Weakly-Supervised Depth Completion during Robotic Micromanipulation from a Monocular Microscopic Image

1The Chinese University of Hong Kong, Shenzhen
2University of Toronto
fig1

Methods for obtaining dense depth maps. Conventionally, depth sensors such as lidars are used to obtain sparse depth, which is then converted into dense depth map via depth completion. However, in micromanipulation setups, depth sensors are unavailable. Traditional methods, such as depth from focus/defocus, yield depth maps with poor resolution. Our approach employs contact detection within a robotic micromanipulation system, coupled with deep learning methods, to generate dense depth maps.

Pipepine for depth completion during robotic micromanipulation. The pipeline first plans regions for contact detection, then in each region automated contact detection is performed only once to avoid repeated experiments on regions with similar image features. The collected sparse depth data are then augmented and fed into a depth completion network, followed by a refinement process to generate a dense depth map.

Abstract

Obtaining three-dimensional information, especially the z-axis depth information, is crucial for robotic micromanipulation. Due to the unavailability of depth sensors such as lidars in micromanipulation setups, traditional depth acquisition methods such as depth from focus or depth from defocus directly infer depth from microscopic images and suffer from poor resolution. Alternatively, micromanipulation tasks obtain accurate depth information by detecting the contact between an end-effector and an object (e.g., a cell). Despite its high accuracy, only sparse depth data can be obtained due to its low efficiency.
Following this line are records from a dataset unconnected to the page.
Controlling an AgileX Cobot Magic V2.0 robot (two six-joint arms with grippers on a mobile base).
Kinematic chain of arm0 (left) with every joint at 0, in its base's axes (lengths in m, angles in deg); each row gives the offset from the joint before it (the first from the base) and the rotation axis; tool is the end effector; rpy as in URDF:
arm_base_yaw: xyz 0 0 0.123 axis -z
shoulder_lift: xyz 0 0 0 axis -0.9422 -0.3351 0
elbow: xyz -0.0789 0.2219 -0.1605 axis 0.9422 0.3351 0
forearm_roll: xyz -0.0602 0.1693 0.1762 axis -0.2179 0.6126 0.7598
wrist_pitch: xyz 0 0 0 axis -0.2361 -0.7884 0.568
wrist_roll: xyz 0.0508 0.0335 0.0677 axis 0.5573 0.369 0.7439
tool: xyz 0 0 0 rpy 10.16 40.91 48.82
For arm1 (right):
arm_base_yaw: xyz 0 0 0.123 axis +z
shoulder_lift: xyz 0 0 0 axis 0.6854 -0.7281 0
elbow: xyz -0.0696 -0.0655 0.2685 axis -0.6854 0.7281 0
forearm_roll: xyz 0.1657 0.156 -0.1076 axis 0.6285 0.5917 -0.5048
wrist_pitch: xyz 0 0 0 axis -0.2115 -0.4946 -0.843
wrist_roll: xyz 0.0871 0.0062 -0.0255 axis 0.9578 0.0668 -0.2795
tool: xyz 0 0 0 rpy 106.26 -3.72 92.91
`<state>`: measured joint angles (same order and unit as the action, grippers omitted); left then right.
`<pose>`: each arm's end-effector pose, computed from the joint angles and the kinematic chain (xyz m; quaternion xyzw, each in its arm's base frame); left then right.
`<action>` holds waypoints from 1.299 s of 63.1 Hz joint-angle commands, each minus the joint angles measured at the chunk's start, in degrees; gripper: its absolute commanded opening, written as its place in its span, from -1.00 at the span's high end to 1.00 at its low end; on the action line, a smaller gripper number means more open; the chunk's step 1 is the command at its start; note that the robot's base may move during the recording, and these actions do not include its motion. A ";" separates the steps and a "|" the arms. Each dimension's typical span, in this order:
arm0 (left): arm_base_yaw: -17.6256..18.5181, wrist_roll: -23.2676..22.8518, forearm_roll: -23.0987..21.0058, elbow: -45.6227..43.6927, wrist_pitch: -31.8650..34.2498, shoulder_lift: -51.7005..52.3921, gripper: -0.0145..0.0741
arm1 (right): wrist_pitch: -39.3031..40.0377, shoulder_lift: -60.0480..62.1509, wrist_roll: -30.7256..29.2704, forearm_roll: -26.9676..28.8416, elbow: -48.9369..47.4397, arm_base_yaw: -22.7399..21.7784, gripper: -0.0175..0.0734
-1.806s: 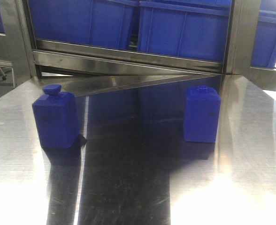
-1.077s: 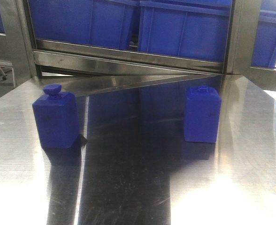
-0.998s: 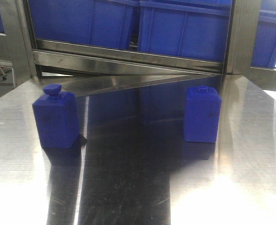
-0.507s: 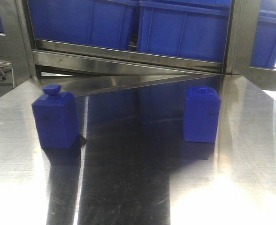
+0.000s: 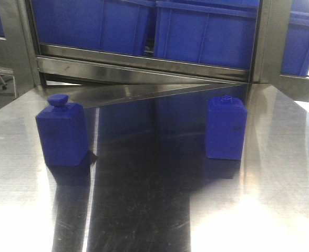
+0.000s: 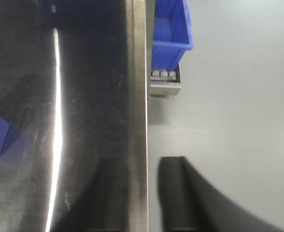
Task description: Pick and sort blue part to right shelf
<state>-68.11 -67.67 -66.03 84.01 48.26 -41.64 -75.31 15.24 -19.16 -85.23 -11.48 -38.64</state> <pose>0.0559 -0.0022 0.2110 -0.0049 0.6742 -0.0348 0.7377 0.1581 0.0055 0.3046 0.0369 0.9056 0.0073 0.4224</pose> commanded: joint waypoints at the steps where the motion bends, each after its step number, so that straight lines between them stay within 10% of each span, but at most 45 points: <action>1: 0.02 -0.35 -0.34 1.27 4.84 1.10 0.39 | 1.56 -3.68 4.30 -3.60 -4.47 2.82 -0.50; 8: 0.02 -0.35 -0.34 1.27 4.84 1.10 0.39 | -0.57 -8.65 7.45 -3.66 -8.42 7.28 -0.75; 46: 0.02 -0.35 -0.34 1.27 4.84 1.10 0.39 | -27.25 -41.54 18.65 0.62 -41.16 22.78 -0.75; 82: 0.02 -0.35 -0.34 1.27 4.84 1.10 0.39 | -27.06 -51.06 24.12 2.91 -47.23 26.02 -0.75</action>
<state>-68.11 -67.67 -66.03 84.01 48.26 -41.64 -103.90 -37.67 4.68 -81.67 -56.69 -12.84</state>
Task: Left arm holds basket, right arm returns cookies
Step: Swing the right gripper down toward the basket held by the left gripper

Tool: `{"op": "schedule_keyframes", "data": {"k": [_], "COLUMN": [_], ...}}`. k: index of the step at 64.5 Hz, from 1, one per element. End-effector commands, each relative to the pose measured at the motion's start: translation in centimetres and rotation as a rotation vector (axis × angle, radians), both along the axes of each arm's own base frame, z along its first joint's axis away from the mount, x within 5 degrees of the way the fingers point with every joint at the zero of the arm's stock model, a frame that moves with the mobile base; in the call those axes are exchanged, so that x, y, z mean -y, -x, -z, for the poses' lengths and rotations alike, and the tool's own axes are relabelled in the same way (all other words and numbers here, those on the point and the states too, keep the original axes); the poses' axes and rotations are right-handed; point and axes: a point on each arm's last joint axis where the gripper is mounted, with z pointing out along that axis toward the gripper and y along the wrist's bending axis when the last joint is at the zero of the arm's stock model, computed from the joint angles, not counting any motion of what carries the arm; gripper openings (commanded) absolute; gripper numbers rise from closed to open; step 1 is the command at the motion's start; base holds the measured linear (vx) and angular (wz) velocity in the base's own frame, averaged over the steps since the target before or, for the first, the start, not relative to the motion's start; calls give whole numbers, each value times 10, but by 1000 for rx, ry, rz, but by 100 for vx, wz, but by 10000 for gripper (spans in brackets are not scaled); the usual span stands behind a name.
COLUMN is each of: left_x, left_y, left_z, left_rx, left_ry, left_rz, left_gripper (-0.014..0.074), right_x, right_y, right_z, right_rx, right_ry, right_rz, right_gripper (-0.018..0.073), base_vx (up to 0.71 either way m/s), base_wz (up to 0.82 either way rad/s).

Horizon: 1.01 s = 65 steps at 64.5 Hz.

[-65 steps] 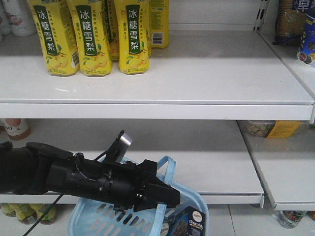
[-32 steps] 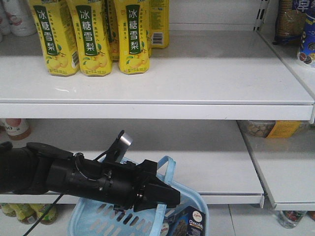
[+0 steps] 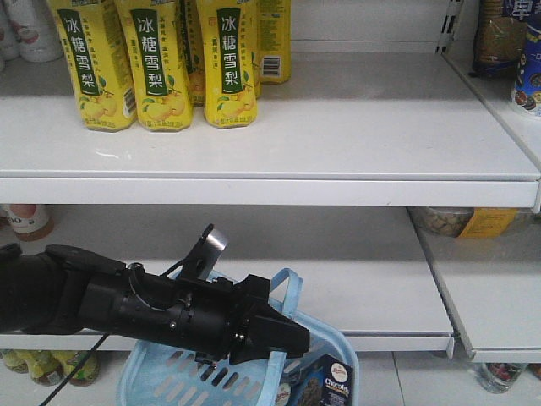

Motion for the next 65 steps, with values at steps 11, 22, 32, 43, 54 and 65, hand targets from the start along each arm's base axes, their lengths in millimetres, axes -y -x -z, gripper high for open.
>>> {"op": "schedule_keyframes", "data": {"k": [11, 22, 32, 43, 54, 65], "left_x": [3, 3, 3, 3, 3, 3], "left_y": [0, 0, 0, 0, 0, 0], "left_z": [-29, -29, -29, -29, -29, -29], "left_rx": [48, 48, 48, 48, 48, 48], "left_ry": [122, 122, 122, 122, 122, 122], "left_rz": [5, 5, 5, 5, 5, 5], "left_gripper": [-6, -6, -6, -6, -6, -6], "right_x": [-1, -2, -3, -4, -4, -4], "right_y": [-17, -40, -53, -58, -60, -59], "right_z": [-57, -66, -58, -53, -53, -51], "right_rx": [-144, -299, -375, -422, -427, -452], "right_ry": [-17, -86, -111, -161, -162, -162], "right_rz": [-10, -22, -22, -27, -26, -28], "right_gripper": [-8, -8, -8, -8, -3, 36], "base_vx": [0, 0, 0, 0, 0, 0], "base_wz": [0, 0, 0, 0, 0, 0]}}
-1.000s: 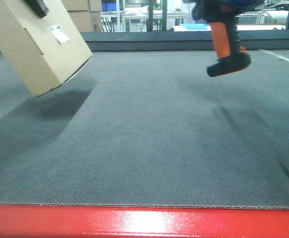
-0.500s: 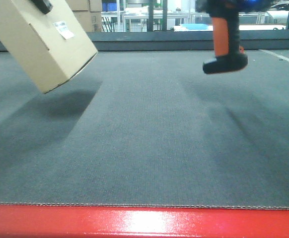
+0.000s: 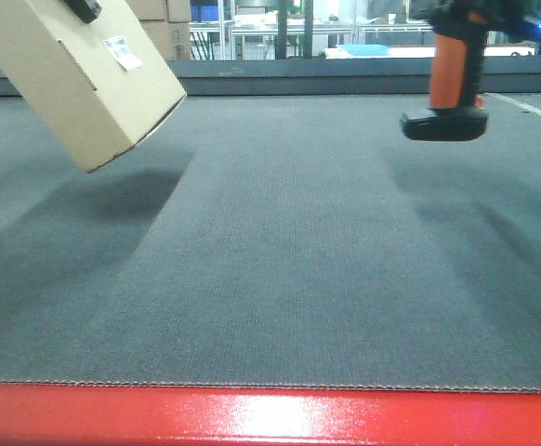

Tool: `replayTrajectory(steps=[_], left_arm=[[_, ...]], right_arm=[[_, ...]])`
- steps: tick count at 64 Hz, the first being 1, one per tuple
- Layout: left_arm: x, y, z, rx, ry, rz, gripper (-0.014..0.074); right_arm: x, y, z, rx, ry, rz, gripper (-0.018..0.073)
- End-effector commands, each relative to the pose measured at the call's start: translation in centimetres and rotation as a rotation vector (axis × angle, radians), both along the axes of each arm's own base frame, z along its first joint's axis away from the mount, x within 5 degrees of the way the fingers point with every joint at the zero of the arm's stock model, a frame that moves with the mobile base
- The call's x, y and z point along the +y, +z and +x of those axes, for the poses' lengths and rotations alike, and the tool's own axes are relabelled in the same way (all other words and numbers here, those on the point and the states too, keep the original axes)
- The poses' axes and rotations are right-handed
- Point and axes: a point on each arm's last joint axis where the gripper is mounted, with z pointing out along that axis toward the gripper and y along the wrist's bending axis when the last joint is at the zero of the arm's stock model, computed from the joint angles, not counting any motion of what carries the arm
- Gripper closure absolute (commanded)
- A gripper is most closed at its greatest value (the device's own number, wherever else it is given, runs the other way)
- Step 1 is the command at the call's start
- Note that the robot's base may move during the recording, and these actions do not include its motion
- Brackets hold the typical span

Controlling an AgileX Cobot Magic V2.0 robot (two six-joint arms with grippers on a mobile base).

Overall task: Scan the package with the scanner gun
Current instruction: 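Lower the scanner gun back onto the table with the right gripper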

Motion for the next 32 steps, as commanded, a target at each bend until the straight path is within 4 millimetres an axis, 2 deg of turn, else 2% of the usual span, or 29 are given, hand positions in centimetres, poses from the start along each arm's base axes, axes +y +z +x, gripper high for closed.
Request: replayTrajectory(steps=[1,32], left_arm=[[-0.3,0.9,-0.4,-0.025,-0.004,-0.021,0.0708],[-0.4,1.0,-0.4,-0.026,-0.006,-0.038,0.0708]], right_arm=[[-0.6,0.1,0.3,-0.043,0.021,0.02,0.0721],[-0.2,-4.0,1.8,-0.014,0.065,0.021,0.0721]])
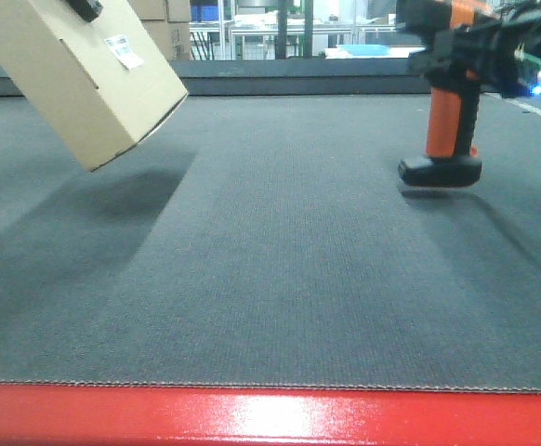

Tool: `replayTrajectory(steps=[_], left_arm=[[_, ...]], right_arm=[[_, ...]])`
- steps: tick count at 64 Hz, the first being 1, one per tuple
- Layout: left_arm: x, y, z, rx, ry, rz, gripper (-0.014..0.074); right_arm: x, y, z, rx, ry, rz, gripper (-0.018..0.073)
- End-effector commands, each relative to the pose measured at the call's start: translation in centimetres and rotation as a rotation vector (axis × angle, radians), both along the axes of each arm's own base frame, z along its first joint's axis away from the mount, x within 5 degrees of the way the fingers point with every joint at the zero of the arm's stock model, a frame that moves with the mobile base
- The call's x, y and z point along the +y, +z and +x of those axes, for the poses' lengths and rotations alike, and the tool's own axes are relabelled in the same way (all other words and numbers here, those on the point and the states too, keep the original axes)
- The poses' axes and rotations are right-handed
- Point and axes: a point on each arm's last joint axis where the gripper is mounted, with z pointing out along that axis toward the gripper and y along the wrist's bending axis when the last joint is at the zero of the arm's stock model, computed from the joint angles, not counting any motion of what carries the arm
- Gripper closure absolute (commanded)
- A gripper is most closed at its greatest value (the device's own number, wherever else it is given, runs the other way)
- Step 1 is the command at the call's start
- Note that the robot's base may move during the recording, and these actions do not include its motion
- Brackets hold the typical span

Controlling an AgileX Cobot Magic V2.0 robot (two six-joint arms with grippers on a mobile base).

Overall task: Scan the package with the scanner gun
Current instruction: 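Lower the scanner gun back onto the table with the right gripper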

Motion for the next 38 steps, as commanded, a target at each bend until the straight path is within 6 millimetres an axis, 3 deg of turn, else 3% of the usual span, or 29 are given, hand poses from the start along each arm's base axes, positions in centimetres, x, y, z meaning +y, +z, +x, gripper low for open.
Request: replayTrajectory(steps=[1,38], left_arm=[[-0.32,0.93,-0.36,-0.026,-0.005,-0.027,0.0708],[-0.31,0.93,-0.36,-0.025,-0.005,-0.027,0.0708]], right_arm=[[0.07,0.46,0.17,-0.065,0.019,0.018,0.0721],[0.49,-0.09,0.05,-0.064,0.079,-0.052,0.0704]])
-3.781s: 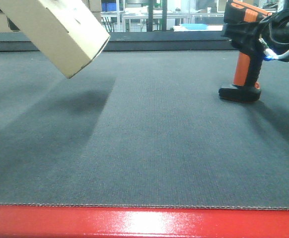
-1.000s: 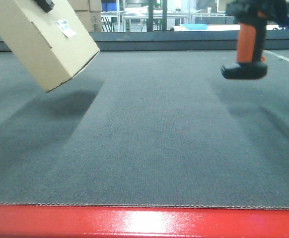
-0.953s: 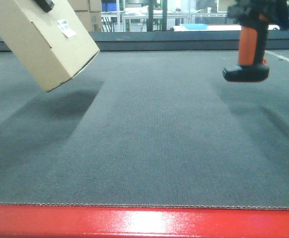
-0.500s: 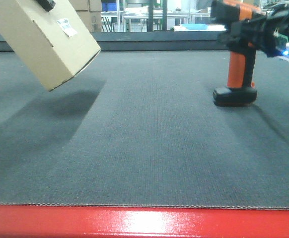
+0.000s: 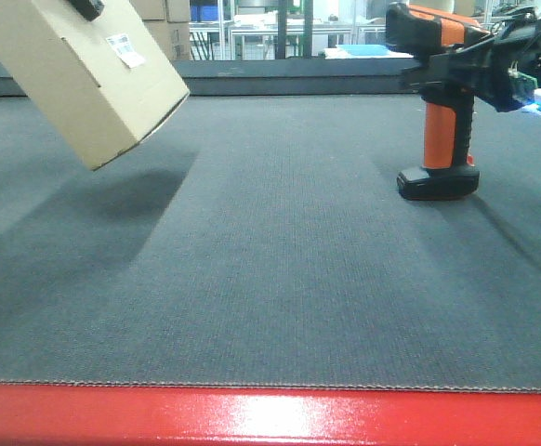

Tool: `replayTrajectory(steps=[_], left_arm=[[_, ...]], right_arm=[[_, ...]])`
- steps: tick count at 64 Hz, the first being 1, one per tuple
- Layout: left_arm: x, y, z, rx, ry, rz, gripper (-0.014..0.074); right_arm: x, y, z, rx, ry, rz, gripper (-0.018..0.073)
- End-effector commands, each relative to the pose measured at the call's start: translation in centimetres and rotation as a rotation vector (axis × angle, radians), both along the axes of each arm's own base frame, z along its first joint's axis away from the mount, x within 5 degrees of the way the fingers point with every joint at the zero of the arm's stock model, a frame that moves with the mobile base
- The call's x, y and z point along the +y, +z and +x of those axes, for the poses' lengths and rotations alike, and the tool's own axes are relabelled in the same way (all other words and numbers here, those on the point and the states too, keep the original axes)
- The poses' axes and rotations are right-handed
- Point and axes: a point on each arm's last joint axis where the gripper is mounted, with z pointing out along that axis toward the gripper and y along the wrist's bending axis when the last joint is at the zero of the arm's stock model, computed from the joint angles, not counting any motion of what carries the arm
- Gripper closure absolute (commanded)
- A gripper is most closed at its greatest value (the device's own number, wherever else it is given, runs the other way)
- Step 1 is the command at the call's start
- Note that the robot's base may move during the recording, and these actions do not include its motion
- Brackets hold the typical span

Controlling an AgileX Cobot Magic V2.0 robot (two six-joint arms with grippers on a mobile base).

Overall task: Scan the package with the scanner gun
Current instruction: 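Lower the scanner gun back onto the table with the right gripper, then lower the box onto the table with the left gripper and release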

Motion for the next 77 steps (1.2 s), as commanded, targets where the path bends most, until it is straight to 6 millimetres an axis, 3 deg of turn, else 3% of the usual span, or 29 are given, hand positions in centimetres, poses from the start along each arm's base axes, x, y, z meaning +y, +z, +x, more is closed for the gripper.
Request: replayTrajectory(steps=[1,6,16,20,26,50,77], left_arm=[[-0.3,0.9,-0.4,-0.025,-0.004,-0.023,0.0708],[-0.3,0.9,-0.4,-0.025,-0.004,-0.023,0.0708],[-0.3,0.9,-0.4,-0.025,-0.004,-0.023,0.0708],[-0.3,0.9,-0.4,-0.025,-0.004,-0.023,0.0708],[-0.3,0.9,-0.4,-0.025,-0.004,-0.023,0.0708],[-0.3,0.9,-0.4,-0.025,-0.004,-0.023,0.0708],[-0.3,0.9,-0.4,-0.025,-0.004,-0.023,0.0708]], right_arm=[[0.1,0.6,0.0,-0.046,0.021,0.011,0.069],[0.1,0.6,0.0,-0.046,0.021,0.011,0.0559],[0.0,0.6,0.0,-0.039,0.018,0.009,0.0188],[0.0,0.4,0.1,-0.024,0.009,0.0,0.0091],[-0.1,0.2,0.1,-0.001,-0.003,-0.015,0.0022],[-0.5,-0.1,0.1,0.052,-0.039,-0.051,0.0006],[-1.4,1.7,-1.1,0.153,-0.139,-0.064,0.0006]])
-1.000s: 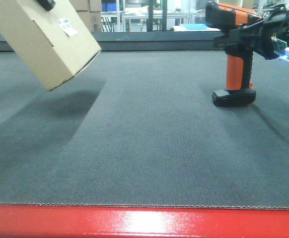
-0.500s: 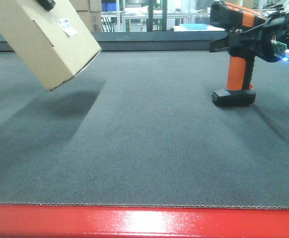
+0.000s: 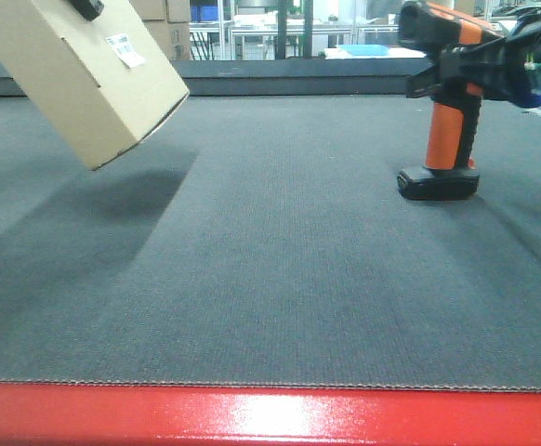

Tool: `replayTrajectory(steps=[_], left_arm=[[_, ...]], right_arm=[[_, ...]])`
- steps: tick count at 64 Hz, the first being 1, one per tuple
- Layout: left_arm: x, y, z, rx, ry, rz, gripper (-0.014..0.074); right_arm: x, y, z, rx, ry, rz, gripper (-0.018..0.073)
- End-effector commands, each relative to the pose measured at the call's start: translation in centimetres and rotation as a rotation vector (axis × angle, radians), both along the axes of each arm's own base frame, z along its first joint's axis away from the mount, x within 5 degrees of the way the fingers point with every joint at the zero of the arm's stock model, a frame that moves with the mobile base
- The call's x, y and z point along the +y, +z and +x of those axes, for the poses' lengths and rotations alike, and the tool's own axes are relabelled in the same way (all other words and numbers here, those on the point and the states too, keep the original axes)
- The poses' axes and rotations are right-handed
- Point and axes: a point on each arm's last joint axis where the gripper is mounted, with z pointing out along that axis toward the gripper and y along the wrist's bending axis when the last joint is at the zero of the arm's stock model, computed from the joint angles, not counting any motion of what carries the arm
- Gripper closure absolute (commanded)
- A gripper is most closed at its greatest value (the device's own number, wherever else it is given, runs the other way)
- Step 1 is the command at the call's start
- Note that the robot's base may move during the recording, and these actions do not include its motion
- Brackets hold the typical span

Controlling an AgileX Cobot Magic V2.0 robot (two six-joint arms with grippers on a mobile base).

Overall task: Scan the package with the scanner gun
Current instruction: 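Lower the box onto the table with the left gripper and release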

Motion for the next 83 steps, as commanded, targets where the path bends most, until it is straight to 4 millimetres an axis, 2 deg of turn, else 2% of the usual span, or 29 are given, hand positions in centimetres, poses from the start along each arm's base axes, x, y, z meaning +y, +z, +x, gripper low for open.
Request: replayTrajectory(steps=[1,28,43,48,54,61,68,74,83], left_arm=[[-0.3,0.9,-0.4,-0.025,-0.004,-0.023,0.0708],[-0.3,0.9,-0.4,-0.025,-0.004,-0.021,0.0708],[0.0,1.1,-0.3,-0.046,-0.022,0.033,0.0708],[0.3,1.4,-0.3,-0.063,-0.02,0.089,0.0708],[0.7,2.3,-0.3,-0.096,-0.014,0.182,0.0708],[0.6,3.2,-0.3,-0.117,0.013,0.29,0.0708],[0.4,3.4,-0.3,-0.124,0.022,0.426,0.0708],[-0.1,3.1,-0.2,-0.118,0.026,0.498,0.0708],[-0.3,2.2,0.3,-0.099,0.015,0.509,0.0708]], right_arm=[[-0.4,0.6,-0.6,0.016,-0.027,-0.003,0.0006],[1.0,0.4,-4.1,0.059,0.011,0.015,0.0006],[0.0,1.3,-6.3,0.131,-0.078,-0.037,0.0019],[-0.8,2.4,-7.5,0.157,-0.141,-0.082,0.0094],[-1.4,4.3,-8.9,0.131,-0.183,-0.099,0.0271],[-2.0,6.4,-10.4,0.092,-0.227,-0.11,0.0529],[-2.6,8.5,-12.3,0.044,-0.267,-0.112,0.0715],[-3.1,10.1,-13.9,0.007,-0.301,-0.111,0.0727],[-3.6,11.9,-16.1,-0.048,-0.339,-0.103,0.0727]])
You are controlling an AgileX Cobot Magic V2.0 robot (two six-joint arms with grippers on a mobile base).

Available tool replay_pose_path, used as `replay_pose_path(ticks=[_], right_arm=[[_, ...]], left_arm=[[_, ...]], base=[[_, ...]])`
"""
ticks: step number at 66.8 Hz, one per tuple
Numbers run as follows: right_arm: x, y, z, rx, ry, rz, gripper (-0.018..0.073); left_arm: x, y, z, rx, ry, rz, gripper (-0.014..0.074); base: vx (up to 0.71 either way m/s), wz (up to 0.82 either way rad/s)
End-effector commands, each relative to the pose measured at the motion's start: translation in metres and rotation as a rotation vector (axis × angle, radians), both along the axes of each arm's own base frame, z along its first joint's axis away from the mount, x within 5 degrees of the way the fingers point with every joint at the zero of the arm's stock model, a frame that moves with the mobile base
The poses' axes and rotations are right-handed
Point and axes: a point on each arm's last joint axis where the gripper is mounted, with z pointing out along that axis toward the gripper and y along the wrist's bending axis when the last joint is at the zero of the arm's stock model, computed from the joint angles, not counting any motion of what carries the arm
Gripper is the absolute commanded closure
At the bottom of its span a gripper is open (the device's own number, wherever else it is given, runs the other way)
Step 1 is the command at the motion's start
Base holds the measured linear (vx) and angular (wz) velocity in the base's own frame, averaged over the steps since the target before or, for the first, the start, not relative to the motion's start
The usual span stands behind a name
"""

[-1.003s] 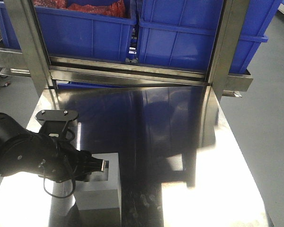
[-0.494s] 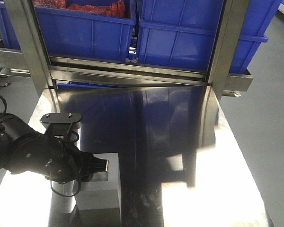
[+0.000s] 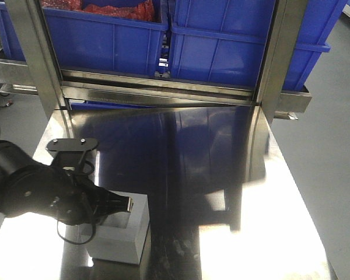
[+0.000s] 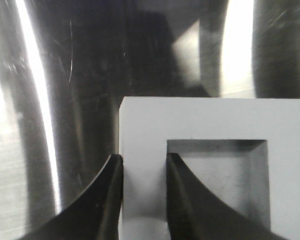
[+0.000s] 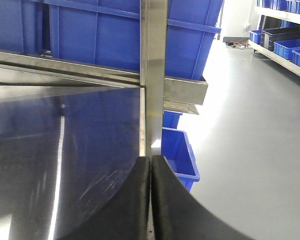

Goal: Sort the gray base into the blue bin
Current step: 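Lift the gray block with the left gripper toward the robot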

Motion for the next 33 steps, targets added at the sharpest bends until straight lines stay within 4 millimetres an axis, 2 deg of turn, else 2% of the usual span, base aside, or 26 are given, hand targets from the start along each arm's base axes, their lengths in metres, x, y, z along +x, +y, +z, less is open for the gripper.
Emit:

This paper aims to address the challenge of acquiring dense depth information during robotic cell micromanipulation. A weakly-supervised depth completion network is proposed to take cell images and sparse depth data obtained by contact detection as input to generate a dense depth map. A two-stage data augmentation method is proposed to augment the sparse depth data, and the depth map is optimized by a network refinement method.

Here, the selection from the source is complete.